Film Sense and Sensibilities

1995 in Review

by Patrick Taggart

Some last thoughts on on 1995 before the new year becomes old:

Tsunami used to be a good word, I suppose, before it was kidnapped by television's talking dog news anchors and employed for descriptions of just about everything. That includes what it really is -- an ocean wave caused by a volcano or earthquake -- to the Republican takeover of Congress to the flood of Beatles Anthology albums at the record stores.

And I would likewise be misusing it if I said it is the proper word to describe the continuing ascent of the independent film in the American moviegoing consciousness. The year's big blockbusters included Apollo 13, Pocahontas, Seven, and The Bridges of Madison County -- not Crumb and Lotto Land. Much as we might like to see the indie market expanding -- and I believe it is -- the holiday mall-goer is never going to clone himself just to have more opportunities to see Kids or Once Were Warriors.

Still, you don't have to have read the Top Ten lists in last week's issue to see that 1995 was as good to off-mainstream films as the stock market was to your 401K plan. In addition to a few respectable mainstream blockbusters -- Apollo 13, Heat, Seven, The Bridges of Madison County, Toy Story, and Pocahontas -- there were three times as many smaller, more modestly budgeted or independently released films that got critics excited and, in a few cases, a larger audience as well... for example, The Usual Suspects or the utterly delightful Babe.

A Top Ten list can't contain all the goodies. In addition to The Usual Suspects and Babe, there were Clockers, Crumb, Devil in a Blue Dress, Double Happiness, Kids, Living in Oblivion, Lotto Land, Once Were Warriors, Persuasion, Shallow Grave, Smoke, The Brothers McMullen, The Crossing Guard, Plutonium Circus, The Postman, and The Underneath.

And, of course, Sense and Sensibility -- not an independent film but one blessedly free of the stink of an Eszterhas screenplay, a Disney story conference, or a series of test screenings... each with a different ending.

The Society of Texas Film Critics, a loose-knit organization now in its second year and including a couple of us from the Chronicle, picked The Usual Suspects as best film of the year. This sets us apart from other organizations in the U.S., primarily in New York and L.A., who favored Leaving Las Vegas and Sense and Sensibility. Other winners were Bryan Singer, director; Christopher McQuarrie, original screenplay; Kevin Spacey, supporting actor -- all for Suspects. Adapted screenplay went to Emma Thompson for Sense and Sensibility; best actor and actress were Nicolas Cage and Joan Allen, for Leaving Las Vegas and Nixon. The Lone Star Award, for best film set or filmed in Texas: Apollo 13.

I have found it surprising, if not stunning, that many critics across this great land have found Nixon to be the film that rehabilitates Oliver Stone. You know, that Oliver Stone of JFK and Natural Born Killers?

Sure, Nixon is less hysterical than JFK. (What isn't?) Yes, he has put away much of the sophomoric manipulation of camera angles, film stocks, and editing devices that made Natural Born Killers such an empty and dizzying experience.

But Nixon is yet another clumsy paranoid fantasy, and one that ultimately doesn't even have the courage of its insecure convictions.

A quick pair of points: Much of the time, Nixon is shown to be drinking, and drinking rather heavily.
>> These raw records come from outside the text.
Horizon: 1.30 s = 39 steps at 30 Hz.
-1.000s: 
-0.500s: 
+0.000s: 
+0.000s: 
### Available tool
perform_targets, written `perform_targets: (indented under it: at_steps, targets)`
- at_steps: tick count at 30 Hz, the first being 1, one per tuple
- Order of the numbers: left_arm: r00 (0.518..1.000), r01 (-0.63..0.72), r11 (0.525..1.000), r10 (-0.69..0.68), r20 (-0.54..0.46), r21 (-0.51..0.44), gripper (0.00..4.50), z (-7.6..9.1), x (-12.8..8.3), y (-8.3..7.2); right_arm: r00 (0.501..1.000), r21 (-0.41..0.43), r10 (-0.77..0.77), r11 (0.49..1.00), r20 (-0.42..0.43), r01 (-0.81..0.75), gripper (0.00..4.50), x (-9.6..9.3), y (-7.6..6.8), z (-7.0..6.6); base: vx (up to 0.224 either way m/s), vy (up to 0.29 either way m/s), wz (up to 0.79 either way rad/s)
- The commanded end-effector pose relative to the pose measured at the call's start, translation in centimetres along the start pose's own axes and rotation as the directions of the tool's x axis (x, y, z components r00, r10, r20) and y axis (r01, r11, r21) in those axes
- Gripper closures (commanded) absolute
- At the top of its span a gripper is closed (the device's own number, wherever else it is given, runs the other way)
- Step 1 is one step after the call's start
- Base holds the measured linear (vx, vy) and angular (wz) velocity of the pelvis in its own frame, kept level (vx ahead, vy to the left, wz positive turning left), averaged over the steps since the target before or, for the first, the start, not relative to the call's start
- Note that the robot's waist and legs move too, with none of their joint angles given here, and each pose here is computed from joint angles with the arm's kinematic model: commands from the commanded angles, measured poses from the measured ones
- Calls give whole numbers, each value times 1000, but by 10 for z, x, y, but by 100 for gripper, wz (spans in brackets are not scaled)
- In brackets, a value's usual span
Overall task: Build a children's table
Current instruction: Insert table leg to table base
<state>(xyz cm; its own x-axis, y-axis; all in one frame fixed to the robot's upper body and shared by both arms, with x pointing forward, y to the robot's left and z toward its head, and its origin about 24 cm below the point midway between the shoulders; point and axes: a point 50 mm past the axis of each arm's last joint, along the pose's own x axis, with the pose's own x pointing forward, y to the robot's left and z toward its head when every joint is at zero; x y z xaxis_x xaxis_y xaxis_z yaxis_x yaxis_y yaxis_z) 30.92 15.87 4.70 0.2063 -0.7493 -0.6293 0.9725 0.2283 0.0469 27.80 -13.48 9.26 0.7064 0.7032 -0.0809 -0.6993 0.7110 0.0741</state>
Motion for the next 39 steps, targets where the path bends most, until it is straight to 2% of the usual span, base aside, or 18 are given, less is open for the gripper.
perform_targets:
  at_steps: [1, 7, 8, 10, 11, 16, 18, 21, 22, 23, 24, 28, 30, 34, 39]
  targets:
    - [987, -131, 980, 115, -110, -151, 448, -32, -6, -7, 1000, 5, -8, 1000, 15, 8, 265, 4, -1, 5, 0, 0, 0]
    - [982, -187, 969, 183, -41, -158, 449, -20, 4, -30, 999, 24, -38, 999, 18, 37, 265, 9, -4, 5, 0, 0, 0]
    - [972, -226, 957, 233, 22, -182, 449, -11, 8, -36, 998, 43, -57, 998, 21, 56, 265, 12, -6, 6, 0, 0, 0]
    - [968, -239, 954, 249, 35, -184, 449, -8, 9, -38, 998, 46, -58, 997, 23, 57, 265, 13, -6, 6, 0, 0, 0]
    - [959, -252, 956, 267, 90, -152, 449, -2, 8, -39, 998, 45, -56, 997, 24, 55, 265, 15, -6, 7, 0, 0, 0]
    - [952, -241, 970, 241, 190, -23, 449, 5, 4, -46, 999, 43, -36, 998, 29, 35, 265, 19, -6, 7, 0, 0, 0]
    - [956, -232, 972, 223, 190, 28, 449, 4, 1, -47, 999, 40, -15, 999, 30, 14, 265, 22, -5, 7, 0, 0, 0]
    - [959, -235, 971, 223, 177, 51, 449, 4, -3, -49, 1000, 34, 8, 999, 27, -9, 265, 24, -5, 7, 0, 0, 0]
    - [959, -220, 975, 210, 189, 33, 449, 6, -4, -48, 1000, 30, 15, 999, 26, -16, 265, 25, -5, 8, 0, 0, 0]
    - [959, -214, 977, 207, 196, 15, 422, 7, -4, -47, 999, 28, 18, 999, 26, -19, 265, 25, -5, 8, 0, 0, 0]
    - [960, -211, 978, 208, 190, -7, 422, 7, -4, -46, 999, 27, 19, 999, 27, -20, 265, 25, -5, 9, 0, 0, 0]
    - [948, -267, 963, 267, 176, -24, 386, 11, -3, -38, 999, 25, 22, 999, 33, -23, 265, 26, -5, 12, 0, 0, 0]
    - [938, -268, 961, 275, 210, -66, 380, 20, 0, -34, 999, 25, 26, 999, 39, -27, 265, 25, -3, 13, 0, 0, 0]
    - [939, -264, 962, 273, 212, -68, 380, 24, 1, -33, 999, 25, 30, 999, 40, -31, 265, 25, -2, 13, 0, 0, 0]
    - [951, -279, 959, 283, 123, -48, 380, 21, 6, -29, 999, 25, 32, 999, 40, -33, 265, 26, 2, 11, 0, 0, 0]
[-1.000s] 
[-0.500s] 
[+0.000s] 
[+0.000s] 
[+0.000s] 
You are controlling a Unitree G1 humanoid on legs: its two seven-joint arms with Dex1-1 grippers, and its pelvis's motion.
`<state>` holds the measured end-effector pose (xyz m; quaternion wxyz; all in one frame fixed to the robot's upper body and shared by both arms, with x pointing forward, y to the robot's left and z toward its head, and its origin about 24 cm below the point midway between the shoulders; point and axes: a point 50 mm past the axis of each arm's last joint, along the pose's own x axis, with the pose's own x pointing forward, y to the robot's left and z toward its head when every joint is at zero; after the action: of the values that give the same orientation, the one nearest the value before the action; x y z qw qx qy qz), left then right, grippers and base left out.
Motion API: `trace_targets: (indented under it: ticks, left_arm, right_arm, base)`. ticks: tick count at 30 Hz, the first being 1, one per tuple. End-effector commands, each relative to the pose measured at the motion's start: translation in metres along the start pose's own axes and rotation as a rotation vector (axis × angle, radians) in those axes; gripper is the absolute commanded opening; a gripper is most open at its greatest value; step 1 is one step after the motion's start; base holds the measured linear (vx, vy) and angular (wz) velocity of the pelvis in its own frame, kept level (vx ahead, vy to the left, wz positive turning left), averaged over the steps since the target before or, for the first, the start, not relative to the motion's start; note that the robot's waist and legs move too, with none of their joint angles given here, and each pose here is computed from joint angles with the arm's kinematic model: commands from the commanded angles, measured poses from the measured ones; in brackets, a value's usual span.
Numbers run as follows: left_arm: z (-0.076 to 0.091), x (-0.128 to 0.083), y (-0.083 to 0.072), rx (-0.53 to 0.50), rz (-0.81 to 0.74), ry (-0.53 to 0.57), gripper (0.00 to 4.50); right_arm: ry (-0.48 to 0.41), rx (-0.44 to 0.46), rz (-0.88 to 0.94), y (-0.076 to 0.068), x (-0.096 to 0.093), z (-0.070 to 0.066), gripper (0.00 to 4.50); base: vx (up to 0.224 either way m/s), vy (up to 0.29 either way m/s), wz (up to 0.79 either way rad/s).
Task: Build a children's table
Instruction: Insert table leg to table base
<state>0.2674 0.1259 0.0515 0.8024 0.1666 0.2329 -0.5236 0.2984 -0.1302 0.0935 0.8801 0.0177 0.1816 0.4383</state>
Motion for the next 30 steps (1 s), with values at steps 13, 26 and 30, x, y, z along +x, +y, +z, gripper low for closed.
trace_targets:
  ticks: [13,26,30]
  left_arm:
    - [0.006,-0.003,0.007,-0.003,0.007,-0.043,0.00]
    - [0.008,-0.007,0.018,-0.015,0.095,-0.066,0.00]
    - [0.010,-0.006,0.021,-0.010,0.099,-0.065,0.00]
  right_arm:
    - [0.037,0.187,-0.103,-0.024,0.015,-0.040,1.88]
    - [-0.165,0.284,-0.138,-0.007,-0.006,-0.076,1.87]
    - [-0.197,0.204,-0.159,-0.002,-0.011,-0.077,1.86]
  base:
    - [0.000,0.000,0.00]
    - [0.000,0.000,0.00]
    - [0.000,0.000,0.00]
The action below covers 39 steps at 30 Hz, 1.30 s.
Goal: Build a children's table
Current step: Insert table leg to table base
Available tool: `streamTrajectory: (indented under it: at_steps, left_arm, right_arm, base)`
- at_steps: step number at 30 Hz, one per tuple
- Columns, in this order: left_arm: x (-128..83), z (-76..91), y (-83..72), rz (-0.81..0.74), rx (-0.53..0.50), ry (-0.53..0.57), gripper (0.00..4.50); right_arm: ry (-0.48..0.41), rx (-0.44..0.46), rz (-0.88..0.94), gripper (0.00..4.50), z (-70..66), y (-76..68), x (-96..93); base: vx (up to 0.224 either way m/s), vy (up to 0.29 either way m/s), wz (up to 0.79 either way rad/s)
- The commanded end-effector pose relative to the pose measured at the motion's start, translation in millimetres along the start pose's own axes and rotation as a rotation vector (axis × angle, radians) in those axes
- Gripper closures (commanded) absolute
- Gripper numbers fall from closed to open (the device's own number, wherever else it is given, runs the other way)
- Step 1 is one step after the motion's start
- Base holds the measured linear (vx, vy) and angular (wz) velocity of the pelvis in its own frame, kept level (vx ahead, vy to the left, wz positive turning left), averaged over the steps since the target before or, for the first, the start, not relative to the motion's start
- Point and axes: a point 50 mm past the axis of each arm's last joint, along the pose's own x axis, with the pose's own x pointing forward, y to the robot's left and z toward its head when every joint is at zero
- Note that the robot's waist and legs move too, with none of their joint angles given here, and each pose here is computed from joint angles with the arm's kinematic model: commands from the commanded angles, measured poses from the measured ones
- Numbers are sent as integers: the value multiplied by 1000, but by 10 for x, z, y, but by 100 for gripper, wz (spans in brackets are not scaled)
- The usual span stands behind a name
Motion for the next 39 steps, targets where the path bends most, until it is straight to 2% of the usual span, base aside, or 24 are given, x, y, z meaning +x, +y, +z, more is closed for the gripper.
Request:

During his presidency this happened only rarely. He was known to have had great difficulty metabolizing alcohol, so that an amount of booze that might have you and me feeling just unusually witty and charming had him crawling on the floor. As a result, he drank little. Stone cartoonishly smears fake sweat on Anthony Hopkins' upper lip for much of his time on screen, implying Nixon's entire political life was a kind of panicky retreat from oblivion. The only time Nixon really appeared sweaty was during the famous 1960 debate with Kennedy and at his resignation.

Little time and energy is spent on an issue that still remains something of a mystery about Nixon, which is how such an insecure and inarticulate man (in speech) could be so successful at international diplomacy. Jimmy Carter brought Menachem Begin and Anwar Sadat together in part because of his personal enthusiasm for them. The best relationship the U.S. had with the crumbling Soviet Union came as a result of personal affection -- no other words for it -- between Reagan and Gorbachev. It's hard to see how Nixon, with his fake smiles and endless supply of blandishments, small talk, and hyperbole, could be as effective as he was in the world court.

The largely unflattering portrait of the late president concludes with a voiceover by Oliver Stone. The voiceover proves what a ramshackle piece of machinery Nixon is. Stone apparently realized at some point in post-production that he hadn't explored enough of the good stuff about Nixon, so he decided to simply tack on 30 seconds of redemptive blather (the China initiative, etc.) and roll credits.